Judith Holder takes exception when people accuse her of being a Southerner. She'll point out that she was born in Birmingham, went to university in Leeds and now lives in Northumberland.

"In a way being a Brummie gives you an inside view of the North-South divide," she says.

It's an insight she's put to good use in the new BBC2 series It's Grim Up North, which comes from the same people that gave us Grumpy Old Men and Grumpy Old Women.

This latest might be subtitled Grumpy Old Northerners because the aim is to redress the balance and point out that the South's assumptions about the North aren't correct.
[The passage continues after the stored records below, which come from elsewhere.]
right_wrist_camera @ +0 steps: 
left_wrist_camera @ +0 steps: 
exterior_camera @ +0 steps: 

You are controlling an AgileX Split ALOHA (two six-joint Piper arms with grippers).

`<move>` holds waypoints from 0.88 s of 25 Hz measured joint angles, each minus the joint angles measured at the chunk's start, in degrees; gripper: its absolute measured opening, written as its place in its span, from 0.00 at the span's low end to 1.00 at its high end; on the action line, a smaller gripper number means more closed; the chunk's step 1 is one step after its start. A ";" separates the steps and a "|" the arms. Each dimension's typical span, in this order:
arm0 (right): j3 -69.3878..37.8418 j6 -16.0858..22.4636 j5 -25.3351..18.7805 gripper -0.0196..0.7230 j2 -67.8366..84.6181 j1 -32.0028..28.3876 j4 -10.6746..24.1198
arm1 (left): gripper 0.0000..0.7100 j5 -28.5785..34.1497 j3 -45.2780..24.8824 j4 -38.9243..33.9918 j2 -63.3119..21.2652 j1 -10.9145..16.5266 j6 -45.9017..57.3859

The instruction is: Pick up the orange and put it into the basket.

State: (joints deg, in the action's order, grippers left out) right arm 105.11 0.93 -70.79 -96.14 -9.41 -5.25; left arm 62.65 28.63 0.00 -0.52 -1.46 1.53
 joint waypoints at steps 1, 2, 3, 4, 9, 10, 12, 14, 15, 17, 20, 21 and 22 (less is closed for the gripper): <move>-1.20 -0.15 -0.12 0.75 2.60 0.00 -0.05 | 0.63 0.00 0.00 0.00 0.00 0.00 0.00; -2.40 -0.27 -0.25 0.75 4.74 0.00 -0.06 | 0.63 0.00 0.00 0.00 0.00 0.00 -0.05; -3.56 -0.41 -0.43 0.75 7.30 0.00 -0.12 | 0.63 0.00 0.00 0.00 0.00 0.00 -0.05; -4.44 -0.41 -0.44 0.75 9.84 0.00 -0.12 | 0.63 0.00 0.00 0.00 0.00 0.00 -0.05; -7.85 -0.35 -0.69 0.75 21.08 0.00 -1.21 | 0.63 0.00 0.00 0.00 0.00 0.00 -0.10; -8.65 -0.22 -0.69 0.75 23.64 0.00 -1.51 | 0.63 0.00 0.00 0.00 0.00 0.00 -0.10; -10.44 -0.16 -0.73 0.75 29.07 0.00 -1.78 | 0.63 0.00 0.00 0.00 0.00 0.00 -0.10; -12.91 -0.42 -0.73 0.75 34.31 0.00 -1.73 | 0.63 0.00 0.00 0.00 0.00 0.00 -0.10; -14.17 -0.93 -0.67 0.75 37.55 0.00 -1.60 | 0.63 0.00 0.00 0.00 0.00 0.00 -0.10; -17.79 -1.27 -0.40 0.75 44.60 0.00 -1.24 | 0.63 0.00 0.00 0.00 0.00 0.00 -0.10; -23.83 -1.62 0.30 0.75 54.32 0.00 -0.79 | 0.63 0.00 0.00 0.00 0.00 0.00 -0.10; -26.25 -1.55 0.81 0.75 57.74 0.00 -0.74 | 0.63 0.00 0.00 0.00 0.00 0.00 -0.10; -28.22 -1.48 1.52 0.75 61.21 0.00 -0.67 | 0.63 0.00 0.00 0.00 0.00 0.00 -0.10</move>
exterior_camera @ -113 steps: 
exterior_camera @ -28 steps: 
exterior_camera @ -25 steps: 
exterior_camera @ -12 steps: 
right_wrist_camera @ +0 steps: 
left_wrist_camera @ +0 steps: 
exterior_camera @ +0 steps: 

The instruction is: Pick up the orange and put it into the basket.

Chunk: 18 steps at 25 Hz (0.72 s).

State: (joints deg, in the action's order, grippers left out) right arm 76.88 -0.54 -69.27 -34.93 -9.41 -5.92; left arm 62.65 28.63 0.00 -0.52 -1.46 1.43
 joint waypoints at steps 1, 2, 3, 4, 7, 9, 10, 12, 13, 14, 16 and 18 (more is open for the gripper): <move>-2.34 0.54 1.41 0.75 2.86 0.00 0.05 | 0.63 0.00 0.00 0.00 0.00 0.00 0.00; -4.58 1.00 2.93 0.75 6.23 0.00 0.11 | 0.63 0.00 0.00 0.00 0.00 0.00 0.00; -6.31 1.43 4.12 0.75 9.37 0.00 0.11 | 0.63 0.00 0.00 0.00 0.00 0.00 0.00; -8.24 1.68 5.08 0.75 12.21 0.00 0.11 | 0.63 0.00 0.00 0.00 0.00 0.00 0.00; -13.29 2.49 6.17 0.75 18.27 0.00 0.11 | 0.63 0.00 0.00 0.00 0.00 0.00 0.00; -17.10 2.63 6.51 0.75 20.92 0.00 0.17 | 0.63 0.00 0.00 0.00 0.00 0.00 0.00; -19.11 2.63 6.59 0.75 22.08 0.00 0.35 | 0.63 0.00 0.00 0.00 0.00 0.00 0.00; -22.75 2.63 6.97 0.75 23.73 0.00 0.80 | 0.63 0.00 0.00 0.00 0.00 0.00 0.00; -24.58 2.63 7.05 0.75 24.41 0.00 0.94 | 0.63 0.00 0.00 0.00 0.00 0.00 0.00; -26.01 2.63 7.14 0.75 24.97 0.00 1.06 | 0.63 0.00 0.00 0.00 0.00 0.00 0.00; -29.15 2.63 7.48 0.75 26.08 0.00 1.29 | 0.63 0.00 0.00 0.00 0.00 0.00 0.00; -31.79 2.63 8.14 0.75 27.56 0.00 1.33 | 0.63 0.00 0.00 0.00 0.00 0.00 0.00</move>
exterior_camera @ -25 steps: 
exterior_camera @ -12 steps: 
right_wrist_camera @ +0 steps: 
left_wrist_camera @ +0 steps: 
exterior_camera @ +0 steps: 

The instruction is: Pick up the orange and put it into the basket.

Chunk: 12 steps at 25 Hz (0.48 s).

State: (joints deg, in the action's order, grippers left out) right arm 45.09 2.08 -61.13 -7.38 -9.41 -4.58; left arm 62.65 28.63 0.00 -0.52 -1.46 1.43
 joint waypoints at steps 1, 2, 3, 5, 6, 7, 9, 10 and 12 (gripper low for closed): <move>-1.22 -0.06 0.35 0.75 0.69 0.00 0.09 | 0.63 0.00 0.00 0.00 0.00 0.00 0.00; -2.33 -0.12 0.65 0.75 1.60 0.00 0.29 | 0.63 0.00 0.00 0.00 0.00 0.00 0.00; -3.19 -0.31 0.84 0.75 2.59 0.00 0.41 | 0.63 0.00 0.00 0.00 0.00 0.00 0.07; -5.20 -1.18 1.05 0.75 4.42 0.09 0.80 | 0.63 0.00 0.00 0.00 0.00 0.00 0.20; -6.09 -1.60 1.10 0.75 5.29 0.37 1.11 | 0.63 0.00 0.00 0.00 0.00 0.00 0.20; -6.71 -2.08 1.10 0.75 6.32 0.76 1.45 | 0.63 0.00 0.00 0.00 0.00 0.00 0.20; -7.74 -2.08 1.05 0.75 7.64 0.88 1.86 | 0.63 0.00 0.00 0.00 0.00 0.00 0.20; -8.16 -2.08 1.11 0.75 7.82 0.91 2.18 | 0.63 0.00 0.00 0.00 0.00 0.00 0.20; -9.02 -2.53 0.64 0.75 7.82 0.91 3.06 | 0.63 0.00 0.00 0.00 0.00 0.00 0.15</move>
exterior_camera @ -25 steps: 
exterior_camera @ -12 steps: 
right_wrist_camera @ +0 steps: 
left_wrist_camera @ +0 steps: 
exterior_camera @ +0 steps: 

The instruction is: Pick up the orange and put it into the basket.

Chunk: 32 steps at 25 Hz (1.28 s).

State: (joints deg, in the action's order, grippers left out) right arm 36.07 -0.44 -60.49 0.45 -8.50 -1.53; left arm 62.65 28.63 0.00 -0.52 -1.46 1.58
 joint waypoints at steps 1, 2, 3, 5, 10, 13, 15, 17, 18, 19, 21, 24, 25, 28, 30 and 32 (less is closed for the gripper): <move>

It reveals, for instance, that Londoners fart more than people in other parts of the country. Not that the experts have been measuring air quality, merely that Southerners buy more flatulence remedies. Well, you know what they say about an ill wind.

Stuart Prebble, who "invented" Grumpy Old Men, came up with the idea of a programme about the North-South divide that was pro-North and anti-South. "He lives in Kingston-on-Thames, so he could hardly do it," says Holder, who's head of features at North-East based production company Liberty Bell.

"I suppose I'd always noticed the divide and got increasingly fed up that it was always me who was going down to meetings in London, that it was me going to get on the train.

"Then you'd go to a meeting and you have your coat on and people would say, 'you've come all that way, is it cold up there?'. The weather is always so South-centric."

The series pits North against South with the likes of Jenny Eclair, Stephen Tompkinson, Shobna Gulati, Justin Moorhouse and Stuart Maconie representing the Northern celebrities doing verbal battle with Southern softies including Brian Sewell, Michael Winner and Simon Heffer.

Holder says that while the sub-text is serious, she hopes the approach of the series and the book doesn't come across as dreary. "I do feel quite strongly it was our turn and say the North-East isn't as you think at all," she adds.

"With Grumpy Old Men and Grumpy Old Women, it was time for middle-age to have a voice and not be dominated by youth culture. I wanted to do something that's not Viz but mainstream, that's more pro-North."

There are statistics - other than those concerning flatulence - to prove it's not all grim up North. The weather statistics between Hartlepool and Cannes are interchangeable; people in Newcastle buy twice as much champagne as Londoners; and the sexiest accents are Scottish, Irish and Geordie.

Carol Smillie, who's Scottish, says Southerners pretend not to understand people because of their Northern accents. Moorhouse complains that you can't get a cheese sandwich down South as "it's all panini this and panini that". Maconie says that a Southern idea of a pie is a fish pie.

"There's a lot of fun about food and the fact that there's a world lard shortage because the Eastern Europeans are in Europe now and use it for cooking. Someone was actually selling lard on eBay."

One of the first questions that Holder had to consider was where is the North? "Officially, it's Watford Gap, so we went around Watford looking for the gap," she says. She didn't find it because Watford Gap is further North, well away from Watford.

"What I decided to say was that anywhere within the M25 is South. Cornwall, Devon, places that are forgotten or ignored in the same way as the honorary North," she says.

Film director Michael Winner had his own idea about where the North begins - "it starts North of Hyde Park, it starts at Oxford Street, anything North of Oxford Street is ridiculous".

Plummy-voiced art critic Brian Sewell wonders what to do with the string of mill towns "that seem to run one end to the other in Lancashire". His answer may seem extreme: "I think the most one could hope for is that we have another plague, another bout of Russian flu, that depletes the population by 20 million and then we can demolish all those places," he says.

Yorkshireman Alan Titchmarsh admits being saddened that his children don't have a Northern accent. "It would be nice if they just had those flat vowels. But the most depressing thing now is that they've both got a slight Australian twang because they watch Neighbours," he adds.

As part of her mission to challenge Northern stereotypes, Holder took to the streets down South and up North to compare the friendliness of people. Now, with the programme ready for screening, she's off on holiday to the South. The South of France, to be precise.

l It's Grim Up North begins on BBC2 on Friday at 10pm. The book of the series is published by BBC Books on Thursday, price £9.99.